Yield: 1 Servings
Measure | Ingredient |
---|---|
2 teaspoons | Margerine |
½ cup | Chopped onion |
10 ounces | Skinned and boned chicken breasts, cut into pieces |
1 cup | Skim milk |
1 tablespoon | Chopped fresh parsley; divided |
¼ teaspoon | Each salt and pepper; divided |
⅛ teaspoon | Ground nutmeg |
½ cup | Sliced mushrooms |
2 tablespoons | Water |
½ teaspoon | Arrowroot |
FROM: Weight Watchers Quick Start Program Cookbook Makes 2 servings: each provides cal 264, fat 7 grams In a small skillet heat margerine until hot; add onion and saute over low heat until soft, about 5 mins.

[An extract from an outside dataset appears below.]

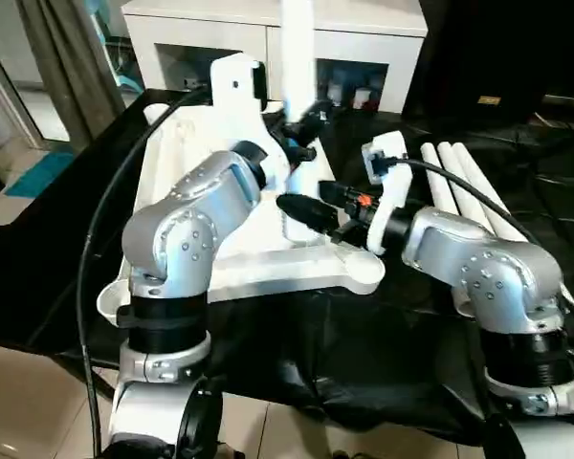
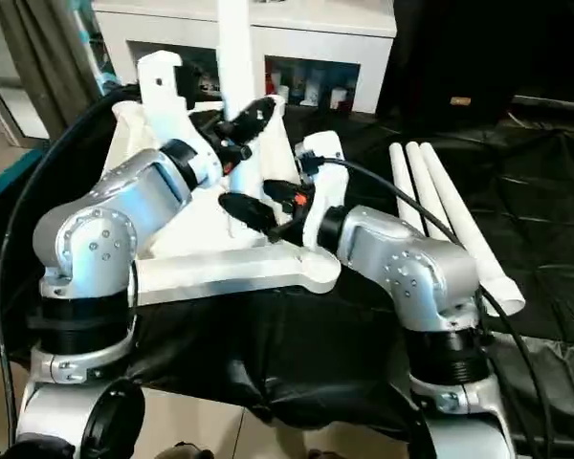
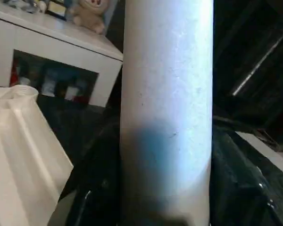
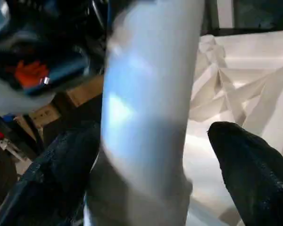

Preheat oven to 350 degrees. Transfer sauteed onion to work bowl of food processor; add chicken and milk and process until smooth. Add 2 teaspoons parsley, s&p, and the nutmeg and process to blend; divide mixture into two 10-oz. custard cups and, using back of spoon, smooth.
Cover each cup with foil and bake until a knife, inserted in center, comes out clean, 40-45 mins.
Into a small skillet, drain accumulated liquid from the timabales; set timbales aside and keep warm. Add mushrooms and remaining s&p to skillet and cook, stirring occasionally, until mushrooms are tender, about 5 mins.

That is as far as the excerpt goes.